[Work to complete]:
Could you copy each line of the listing that holds "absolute"?

[Information provided]:
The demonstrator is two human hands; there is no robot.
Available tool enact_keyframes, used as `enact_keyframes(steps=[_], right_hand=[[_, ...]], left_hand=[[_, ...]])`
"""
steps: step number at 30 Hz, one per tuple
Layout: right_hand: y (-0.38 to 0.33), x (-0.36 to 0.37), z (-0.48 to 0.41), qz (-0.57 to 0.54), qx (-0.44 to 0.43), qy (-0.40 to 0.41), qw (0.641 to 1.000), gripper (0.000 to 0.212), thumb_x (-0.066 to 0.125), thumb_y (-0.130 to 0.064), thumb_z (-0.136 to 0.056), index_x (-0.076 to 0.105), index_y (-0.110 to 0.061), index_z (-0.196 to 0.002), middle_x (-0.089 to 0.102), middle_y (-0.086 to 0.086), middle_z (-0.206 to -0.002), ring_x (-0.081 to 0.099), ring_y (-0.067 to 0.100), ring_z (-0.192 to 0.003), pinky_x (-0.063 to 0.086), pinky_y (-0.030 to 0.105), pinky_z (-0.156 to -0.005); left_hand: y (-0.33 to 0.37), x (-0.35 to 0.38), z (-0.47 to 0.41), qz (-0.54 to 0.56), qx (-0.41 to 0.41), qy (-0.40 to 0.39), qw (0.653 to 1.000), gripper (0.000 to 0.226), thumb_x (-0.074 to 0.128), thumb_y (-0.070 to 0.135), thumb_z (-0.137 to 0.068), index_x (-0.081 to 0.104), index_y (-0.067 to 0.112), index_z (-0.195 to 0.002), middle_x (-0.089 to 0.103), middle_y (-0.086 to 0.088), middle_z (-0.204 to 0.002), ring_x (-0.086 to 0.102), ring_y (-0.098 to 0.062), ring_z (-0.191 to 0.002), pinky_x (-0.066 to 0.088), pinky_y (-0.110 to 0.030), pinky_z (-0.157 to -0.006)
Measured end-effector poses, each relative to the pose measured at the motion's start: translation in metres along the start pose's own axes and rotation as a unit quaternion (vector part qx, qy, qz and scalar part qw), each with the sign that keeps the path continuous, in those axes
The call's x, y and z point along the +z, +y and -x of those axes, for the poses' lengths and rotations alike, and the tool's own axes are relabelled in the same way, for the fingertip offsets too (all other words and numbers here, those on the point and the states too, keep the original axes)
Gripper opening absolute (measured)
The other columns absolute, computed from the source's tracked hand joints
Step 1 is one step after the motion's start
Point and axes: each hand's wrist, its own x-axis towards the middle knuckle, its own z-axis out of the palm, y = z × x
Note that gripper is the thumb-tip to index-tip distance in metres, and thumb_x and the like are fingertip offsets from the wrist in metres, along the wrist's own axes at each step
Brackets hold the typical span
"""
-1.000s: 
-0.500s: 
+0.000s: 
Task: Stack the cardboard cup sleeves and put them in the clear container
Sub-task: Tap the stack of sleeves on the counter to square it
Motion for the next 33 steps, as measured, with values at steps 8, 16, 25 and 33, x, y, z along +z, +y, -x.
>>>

[Answer section]:
Gripper opening absolute (measured)
The other columns absolute, computed from the source's tracked hand joints

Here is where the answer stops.